What will I need to do to register it my name. 

We plan to stay as long term tourists rather than residents. We have a 'Park Home' on a site in the Mucia region. so not bricks and mortar !
thanks
JohnMurcia region.


----------



## mrypg9 (Apr 26, 2008)

Gobeyond60 said:


> Re my earlier thread I have a LHD Spanish reg car just bought in the UK.....private sale.
> What will I need to do to register it my name.
> 
> We plan to stay as long term tourists rather than residents. We have a 'Park Home' on a site in the Mucia region. so not bricks and mortar !
> ...


I did the transfer via a gestor, total cost around 160 euros as I remember.
You can do it yourself at Trafico wherever you live.

Did you check that the vehicle has no outstanding fines imposed before you purchased it? You will, as the new owner, be responsible for paying them if indeed such there are.....


----------



## baldilocks (Mar 7, 2010)

Gobeyond60 said:


> Re my earlier thread I have a LHD Spanish reg car just bought in the UK.....private sale.
> What will I need to do to register it my name.
> 
> We plan to stay as long term tourists rather than residents. We have a 'Park Home' on a site in the Mucia region. so not bricks and mortar !
> ...


Sorry, but if here over 90 days you HAVE to take up residency which means proving that you are financially sound (pension/job/ massive lumpsum, etc) and you have healthcare (registered in the Spanish system or private insurance). As far as the car is concerned, you will need to have it ITV-ed (Spanish MoT) and get the vehicle transferred (easiest to use s gestor), making sure that there are no outstanding fines or other impediments on your having legal ownership (which, of course, you *should* have done *BEFORE* buying the car privately!)


----------



## 111KAB (Aug 3, 2012)

Did mine at Trafico myself with transfer cost based upon value of car. I just took along NIE and passport ~ mine had current ITV.


----------



## mrypg9 (Apr 26, 2008)

baldilocks said:


> Sorry, but if here over 90 days you HAVE to take up residency which means proving that you are financially sound (pension/job/ massive lumpsum, etc) and you have healthcare (registered in the Spanish system or private insurance). As far as the car is concerned, you will need to have it ITV-ed (Spanish MoT) and get the vehicle transferred (easiest to use s gestor), making sure that there are no outstanding fines or other impediments on your having legal ownership (which, of course, you *should* have done *BEFORE* buying the car privately!)


All of that is very true.

I bought our LHD LandRover which was on Spanish plates already in the UK....but from a reputable commercial dealer of many years standing an an excellent reputation.
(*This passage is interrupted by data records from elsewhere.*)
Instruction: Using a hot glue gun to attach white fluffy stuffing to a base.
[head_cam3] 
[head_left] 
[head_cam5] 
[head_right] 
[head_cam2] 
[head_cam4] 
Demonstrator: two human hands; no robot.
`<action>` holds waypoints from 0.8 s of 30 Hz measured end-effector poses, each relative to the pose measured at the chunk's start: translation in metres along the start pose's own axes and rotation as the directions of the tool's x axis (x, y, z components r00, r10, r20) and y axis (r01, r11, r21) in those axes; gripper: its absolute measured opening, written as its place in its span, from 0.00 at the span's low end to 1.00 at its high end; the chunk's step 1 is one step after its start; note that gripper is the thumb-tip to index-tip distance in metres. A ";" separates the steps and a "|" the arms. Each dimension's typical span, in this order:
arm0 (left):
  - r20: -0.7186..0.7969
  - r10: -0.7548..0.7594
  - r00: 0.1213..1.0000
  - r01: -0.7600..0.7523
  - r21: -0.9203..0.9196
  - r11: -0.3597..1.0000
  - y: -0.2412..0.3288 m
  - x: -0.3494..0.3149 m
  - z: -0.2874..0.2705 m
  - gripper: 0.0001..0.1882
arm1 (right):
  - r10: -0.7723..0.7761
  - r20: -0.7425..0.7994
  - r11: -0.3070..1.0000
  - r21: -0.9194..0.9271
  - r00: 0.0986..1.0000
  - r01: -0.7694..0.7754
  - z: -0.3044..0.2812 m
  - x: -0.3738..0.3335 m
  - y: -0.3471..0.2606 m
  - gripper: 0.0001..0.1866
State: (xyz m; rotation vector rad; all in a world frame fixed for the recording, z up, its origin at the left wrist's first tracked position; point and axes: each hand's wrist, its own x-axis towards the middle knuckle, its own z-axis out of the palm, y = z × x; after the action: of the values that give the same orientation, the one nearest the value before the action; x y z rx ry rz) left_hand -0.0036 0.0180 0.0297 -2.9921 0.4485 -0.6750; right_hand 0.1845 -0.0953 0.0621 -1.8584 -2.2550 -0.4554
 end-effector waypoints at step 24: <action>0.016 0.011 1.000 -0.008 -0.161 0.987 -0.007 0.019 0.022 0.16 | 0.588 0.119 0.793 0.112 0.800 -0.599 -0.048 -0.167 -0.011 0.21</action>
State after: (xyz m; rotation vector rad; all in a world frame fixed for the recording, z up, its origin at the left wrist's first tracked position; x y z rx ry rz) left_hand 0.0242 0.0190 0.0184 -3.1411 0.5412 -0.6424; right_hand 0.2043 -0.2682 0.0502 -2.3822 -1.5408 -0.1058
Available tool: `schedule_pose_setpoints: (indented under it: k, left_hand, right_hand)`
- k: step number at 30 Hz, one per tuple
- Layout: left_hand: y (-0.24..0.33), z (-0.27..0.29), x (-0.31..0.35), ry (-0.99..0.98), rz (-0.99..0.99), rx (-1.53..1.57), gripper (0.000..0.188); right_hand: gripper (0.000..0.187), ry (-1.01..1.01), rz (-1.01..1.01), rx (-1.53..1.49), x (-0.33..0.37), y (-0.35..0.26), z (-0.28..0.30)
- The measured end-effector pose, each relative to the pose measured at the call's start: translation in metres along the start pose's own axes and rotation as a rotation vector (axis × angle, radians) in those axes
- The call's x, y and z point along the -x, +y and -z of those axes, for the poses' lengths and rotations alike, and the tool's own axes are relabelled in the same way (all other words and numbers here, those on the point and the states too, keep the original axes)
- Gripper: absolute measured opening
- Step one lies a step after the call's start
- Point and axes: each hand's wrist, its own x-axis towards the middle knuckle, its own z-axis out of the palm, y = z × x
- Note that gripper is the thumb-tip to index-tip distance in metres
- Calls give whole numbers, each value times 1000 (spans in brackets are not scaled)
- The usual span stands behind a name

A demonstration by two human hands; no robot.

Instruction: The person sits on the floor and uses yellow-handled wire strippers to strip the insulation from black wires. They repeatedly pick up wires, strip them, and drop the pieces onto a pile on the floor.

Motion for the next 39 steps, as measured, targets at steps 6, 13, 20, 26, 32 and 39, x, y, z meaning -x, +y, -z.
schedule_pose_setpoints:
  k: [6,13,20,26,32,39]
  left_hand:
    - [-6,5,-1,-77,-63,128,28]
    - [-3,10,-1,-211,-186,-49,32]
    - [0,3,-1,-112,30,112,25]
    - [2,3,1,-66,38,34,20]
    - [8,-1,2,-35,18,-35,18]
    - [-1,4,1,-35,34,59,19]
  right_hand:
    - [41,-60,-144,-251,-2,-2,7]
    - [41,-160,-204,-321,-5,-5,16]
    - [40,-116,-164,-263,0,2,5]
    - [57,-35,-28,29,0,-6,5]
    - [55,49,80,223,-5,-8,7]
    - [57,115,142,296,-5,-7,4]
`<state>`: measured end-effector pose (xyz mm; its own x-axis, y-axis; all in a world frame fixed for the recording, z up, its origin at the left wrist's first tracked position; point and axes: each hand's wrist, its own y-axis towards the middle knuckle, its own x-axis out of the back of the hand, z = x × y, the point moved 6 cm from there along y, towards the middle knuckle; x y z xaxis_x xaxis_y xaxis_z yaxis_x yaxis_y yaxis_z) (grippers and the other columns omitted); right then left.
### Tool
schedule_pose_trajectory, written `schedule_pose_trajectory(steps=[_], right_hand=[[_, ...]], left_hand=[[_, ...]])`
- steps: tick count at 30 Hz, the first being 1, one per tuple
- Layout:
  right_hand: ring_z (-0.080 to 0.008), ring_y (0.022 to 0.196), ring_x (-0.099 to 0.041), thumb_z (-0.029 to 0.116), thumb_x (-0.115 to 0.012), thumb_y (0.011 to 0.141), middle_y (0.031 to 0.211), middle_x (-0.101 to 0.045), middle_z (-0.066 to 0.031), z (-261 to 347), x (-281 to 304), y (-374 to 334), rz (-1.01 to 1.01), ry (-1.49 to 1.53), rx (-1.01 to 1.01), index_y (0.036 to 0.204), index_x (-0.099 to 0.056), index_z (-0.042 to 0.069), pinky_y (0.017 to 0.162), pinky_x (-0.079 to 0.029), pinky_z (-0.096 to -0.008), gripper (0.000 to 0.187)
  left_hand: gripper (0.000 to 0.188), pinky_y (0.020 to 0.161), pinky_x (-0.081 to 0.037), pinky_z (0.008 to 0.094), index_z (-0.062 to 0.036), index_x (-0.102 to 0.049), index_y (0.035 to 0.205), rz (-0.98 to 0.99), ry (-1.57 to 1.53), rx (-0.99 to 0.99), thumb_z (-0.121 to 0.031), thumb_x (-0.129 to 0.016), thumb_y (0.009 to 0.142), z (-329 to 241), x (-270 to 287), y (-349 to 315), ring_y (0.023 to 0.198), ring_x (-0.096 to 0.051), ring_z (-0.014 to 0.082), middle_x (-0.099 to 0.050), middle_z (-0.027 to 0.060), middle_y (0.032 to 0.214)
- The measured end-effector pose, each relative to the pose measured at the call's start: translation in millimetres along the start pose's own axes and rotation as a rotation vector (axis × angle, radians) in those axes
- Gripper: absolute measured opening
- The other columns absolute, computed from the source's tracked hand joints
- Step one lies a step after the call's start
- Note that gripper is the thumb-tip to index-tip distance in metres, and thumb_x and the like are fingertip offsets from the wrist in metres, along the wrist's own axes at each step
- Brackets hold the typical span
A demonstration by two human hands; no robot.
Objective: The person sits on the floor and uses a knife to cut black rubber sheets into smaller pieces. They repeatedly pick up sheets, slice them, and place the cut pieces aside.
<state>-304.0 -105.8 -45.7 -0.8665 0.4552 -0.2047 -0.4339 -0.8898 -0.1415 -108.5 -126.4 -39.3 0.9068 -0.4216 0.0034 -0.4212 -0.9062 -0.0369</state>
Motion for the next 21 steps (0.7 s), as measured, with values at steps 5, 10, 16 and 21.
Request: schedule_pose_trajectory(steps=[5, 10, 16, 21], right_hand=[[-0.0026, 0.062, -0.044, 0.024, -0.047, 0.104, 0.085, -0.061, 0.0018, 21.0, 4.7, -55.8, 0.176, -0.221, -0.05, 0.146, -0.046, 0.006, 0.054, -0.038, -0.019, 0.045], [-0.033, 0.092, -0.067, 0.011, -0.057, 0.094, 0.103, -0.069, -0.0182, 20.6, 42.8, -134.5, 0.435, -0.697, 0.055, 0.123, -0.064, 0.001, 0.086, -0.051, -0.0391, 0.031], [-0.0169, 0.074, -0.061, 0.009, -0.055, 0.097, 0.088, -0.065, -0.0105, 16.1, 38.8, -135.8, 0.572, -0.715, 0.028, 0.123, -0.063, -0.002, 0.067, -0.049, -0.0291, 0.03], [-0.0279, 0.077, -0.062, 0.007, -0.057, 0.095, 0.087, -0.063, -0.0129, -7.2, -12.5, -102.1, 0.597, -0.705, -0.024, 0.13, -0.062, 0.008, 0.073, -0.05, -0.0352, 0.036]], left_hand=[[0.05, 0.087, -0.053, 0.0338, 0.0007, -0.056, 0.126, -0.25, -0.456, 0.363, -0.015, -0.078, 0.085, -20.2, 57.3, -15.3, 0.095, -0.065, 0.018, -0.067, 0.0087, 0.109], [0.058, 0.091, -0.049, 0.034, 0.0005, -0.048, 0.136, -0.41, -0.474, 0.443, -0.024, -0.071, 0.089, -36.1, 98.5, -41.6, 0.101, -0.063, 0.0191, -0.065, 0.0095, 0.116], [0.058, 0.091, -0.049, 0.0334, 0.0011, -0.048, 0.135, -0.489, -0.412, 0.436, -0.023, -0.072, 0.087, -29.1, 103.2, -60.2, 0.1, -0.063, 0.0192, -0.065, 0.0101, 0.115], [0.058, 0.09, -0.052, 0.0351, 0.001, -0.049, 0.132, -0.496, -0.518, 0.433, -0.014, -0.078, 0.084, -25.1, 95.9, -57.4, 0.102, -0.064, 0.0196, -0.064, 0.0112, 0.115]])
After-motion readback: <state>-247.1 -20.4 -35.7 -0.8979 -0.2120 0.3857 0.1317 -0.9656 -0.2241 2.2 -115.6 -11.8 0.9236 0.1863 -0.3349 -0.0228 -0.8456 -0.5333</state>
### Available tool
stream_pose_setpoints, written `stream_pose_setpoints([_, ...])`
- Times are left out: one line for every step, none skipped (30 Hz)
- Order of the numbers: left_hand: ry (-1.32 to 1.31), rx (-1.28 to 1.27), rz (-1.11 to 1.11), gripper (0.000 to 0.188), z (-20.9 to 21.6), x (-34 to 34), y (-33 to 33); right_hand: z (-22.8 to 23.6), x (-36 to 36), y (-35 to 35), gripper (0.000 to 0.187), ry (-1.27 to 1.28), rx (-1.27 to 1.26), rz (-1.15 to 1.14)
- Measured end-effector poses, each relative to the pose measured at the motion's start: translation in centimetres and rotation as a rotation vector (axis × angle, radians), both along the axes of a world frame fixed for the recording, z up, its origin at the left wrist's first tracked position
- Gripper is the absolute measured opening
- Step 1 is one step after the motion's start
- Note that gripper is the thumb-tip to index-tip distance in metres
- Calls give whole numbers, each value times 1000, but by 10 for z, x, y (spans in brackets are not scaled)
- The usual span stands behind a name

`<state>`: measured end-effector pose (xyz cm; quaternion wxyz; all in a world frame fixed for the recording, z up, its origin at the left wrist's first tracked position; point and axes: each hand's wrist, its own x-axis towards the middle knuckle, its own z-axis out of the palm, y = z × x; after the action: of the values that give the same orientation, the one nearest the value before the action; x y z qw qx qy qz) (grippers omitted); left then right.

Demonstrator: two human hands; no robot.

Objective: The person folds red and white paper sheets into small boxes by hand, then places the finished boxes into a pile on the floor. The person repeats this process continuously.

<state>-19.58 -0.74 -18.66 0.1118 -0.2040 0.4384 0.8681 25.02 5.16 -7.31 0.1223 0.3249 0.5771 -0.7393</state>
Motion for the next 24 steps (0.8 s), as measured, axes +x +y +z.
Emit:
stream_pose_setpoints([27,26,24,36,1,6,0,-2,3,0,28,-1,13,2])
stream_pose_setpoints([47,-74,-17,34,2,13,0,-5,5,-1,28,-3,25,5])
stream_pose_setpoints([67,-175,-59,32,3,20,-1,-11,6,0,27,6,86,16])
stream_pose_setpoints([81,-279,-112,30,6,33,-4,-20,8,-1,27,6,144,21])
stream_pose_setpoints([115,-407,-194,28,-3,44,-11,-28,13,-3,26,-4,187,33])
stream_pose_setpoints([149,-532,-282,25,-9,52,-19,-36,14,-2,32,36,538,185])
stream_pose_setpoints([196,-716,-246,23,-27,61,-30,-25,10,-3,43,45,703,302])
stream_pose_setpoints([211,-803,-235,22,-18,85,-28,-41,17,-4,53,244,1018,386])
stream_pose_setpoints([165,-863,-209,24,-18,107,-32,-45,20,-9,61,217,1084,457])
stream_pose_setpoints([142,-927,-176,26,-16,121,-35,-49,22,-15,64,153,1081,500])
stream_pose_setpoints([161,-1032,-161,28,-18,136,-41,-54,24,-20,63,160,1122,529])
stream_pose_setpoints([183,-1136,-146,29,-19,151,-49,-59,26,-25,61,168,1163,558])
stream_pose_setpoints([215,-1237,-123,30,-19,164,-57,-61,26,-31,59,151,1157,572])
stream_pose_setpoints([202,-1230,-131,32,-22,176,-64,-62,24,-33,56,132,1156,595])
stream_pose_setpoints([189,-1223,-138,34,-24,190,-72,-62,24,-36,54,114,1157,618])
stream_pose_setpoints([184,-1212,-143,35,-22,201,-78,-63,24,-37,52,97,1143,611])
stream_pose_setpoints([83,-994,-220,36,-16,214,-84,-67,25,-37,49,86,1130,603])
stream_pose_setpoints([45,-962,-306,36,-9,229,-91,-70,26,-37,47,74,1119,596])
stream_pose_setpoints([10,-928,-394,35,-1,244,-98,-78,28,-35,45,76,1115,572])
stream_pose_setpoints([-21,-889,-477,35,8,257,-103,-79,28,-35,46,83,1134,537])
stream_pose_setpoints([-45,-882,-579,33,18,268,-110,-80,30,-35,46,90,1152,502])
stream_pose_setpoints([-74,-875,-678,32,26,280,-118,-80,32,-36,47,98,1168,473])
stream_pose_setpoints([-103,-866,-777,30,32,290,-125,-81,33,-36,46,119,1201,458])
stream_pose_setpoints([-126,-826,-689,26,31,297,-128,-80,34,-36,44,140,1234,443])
Very few people seem to know about how fines are attached to vehicles not owners in Spain, as is motor insurance.

But then few people seem to trouble to find out the 'nitty-gritty- of what is required for living in Spain...It's not just a case of the ferry passage or the Ryanair ticket...Spain is not a British colony, it's a separate nation with a proud history and its own customs, laws and ways of doing things. It's also the case that the natives have their own language.....

I am not including the OP in these comments as it's easy to do your research as I'm sure they've done and yet find out that you've overlooked something. I myself was unaware of how the fines system worked when I bought my vehicle. I was lucky that the previous owner was the legendary 'one careful lady driver' and that the company I used was 100% kosher.


----------



## mrypg9 (Apr 26, 2008)

111KAB said:


> Did mine at Trafico myself with transfer cost based upon value of car. I just took along NIE and passport ~ mine had current ITV.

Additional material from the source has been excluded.